| TASK DESCRIPTION |
Copy all the records exactly, but keep the pictures out of your version.

| Records from a data source |
────────────────────────────────────────

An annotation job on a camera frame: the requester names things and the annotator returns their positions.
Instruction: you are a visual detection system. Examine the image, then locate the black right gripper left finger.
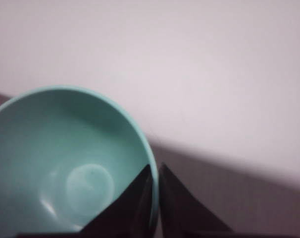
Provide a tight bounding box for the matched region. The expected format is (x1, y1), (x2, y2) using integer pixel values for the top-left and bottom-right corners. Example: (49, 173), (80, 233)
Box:
(80, 165), (152, 238)

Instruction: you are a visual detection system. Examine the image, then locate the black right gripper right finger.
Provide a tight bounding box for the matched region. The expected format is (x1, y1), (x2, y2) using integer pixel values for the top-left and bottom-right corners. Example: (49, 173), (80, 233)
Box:
(159, 163), (233, 238)

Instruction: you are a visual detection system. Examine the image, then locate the teal ceramic bowl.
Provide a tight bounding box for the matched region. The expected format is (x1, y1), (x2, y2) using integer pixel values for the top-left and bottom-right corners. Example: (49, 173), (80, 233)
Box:
(0, 86), (159, 238)

────────────────────────────────────────

| RESPONSE AREA |
An annotation job on a camera frame: the requester names things and the annotator returns their positions.
Instruction: you are a visual detection system. Examine the image, then locate the black right gripper left finger.
Provide a tight bounding box for the matched region. The expected format is (x1, y1), (x2, y2) using integer pixel values for the top-left and bottom-right corners. Example: (49, 173), (80, 233)
Box:
(80, 165), (152, 238)

Instruction: you are a visual detection system. Examine the image, then locate the black right gripper right finger.
Provide a tight bounding box for the matched region. The expected format is (x1, y1), (x2, y2) using integer pixel values for the top-left and bottom-right corners. Example: (49, 173), (80, 233)
Box:
(159, 163), (233, 238)

Instruction: you are a visual detection system. Examine the image, then locate the teal ceramic bowl.
Provide a tight bounding box for the matched region. The expected format is (x1, y1), (x2, y2) using integer pixel values for the top-left and bottom-right corners. Example: (49, 173), (80, 233)
Box:
(0, 86), (159, 238)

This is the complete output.